Design: A retrospective chart review of 18 patients from 1992 to 1999 who had OSA confirmed by polysomnography. All patients in this study also completed a separate night of CPAP polysomnography to determine the effectiveness of CPAP in the correction of OSA. Nasal CPAP compliance data were gathered via clinical follow-up examination, telephone interview, or mailed questionnaire.

Setting: All patients were studied in the Sleep Disorders Center at Loma Linda University Children’s Hospital in Loma Linda, CA.

Patients: All patients were < 2 years old.

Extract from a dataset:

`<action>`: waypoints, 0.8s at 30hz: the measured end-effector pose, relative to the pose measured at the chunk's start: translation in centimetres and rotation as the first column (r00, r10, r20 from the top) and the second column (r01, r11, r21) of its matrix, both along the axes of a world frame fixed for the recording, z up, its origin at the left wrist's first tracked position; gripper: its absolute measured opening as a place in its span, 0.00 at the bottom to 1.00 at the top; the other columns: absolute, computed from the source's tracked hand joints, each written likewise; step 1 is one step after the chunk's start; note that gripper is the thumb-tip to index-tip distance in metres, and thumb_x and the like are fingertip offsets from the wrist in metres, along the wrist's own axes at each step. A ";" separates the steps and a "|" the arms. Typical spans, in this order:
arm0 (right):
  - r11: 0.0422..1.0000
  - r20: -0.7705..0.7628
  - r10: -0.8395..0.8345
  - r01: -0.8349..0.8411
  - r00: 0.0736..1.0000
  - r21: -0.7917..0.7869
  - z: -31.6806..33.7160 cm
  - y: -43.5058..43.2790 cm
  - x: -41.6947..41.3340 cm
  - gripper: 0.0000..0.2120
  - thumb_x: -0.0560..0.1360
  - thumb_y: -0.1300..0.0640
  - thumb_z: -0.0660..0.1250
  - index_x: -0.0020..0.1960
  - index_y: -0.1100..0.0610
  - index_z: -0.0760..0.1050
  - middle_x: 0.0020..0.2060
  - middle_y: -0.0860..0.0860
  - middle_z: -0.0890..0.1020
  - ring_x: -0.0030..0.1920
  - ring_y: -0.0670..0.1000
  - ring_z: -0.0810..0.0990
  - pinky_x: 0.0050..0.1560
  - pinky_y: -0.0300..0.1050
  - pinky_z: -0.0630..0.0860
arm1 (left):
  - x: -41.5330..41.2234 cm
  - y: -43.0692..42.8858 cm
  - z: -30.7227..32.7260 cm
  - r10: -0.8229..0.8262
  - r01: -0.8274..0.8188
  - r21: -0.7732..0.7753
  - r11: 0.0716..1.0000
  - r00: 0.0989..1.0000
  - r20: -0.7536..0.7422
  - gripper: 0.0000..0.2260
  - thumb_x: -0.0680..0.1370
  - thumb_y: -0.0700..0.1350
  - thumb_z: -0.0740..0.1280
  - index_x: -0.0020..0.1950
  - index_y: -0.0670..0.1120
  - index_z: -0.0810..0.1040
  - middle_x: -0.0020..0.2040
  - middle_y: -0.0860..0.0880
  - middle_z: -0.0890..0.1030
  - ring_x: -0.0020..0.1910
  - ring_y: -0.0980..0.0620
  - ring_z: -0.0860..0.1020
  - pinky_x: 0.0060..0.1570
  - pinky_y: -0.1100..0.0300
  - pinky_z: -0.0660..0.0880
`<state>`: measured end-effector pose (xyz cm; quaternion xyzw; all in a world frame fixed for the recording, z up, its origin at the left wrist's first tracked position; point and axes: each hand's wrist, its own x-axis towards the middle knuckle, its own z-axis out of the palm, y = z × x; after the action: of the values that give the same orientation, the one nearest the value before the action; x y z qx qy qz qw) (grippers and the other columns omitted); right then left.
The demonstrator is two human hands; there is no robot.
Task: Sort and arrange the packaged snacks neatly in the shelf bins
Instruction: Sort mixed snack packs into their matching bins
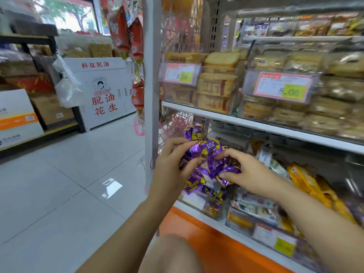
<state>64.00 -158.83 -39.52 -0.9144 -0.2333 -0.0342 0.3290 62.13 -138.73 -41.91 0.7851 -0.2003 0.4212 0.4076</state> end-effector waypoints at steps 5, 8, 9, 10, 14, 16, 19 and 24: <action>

Intervention: After OSA was confirmed by the results of technician-attended nocturnal polysomnography, separate technician-attended nocturnal CPAP polysomnography was completed. On CPAP nights, CPAP pressure was titrated to ameliorate OSA and snoring. CPAP pressure was increased by 2-cm H2O or 1-cm H2O increments.

Results: Data were analyzed by dependent groups t test at p < 0.05 level of significance. CPAP statistically improved respiratory parameters significantly when compared to baseline polysomnography. The following four patient subgroups emerged from the analysis: group 1 consisted of six patients who had tracheostomies prior to the CPAP trial, with two patients using CPAP as an alternative to tracheostomy; group 2 consisted of two patients who had previous unsuccessful adenostonsillectomies and who used CPAP successfully, with both having OSA resolution over time; group 3 consisted of four patients who did not tolerate CPAP on the study night; and group 4 consisted of six patients who used CPAP nightly, had OSA resolution over time, and therefore, no longer needed CPAP therapy. Thus, 10 of 18 patients used CPAP either on an interim basis for corrective therapy or as a primary treatment modality for OSA.

Conclusions: These data show that children < 2 years of age can tolerate and use CPAP effectively. In several cases, CPAP treatment could be discontinued as OSA resolved over time. The reasons for this are discussed in the text.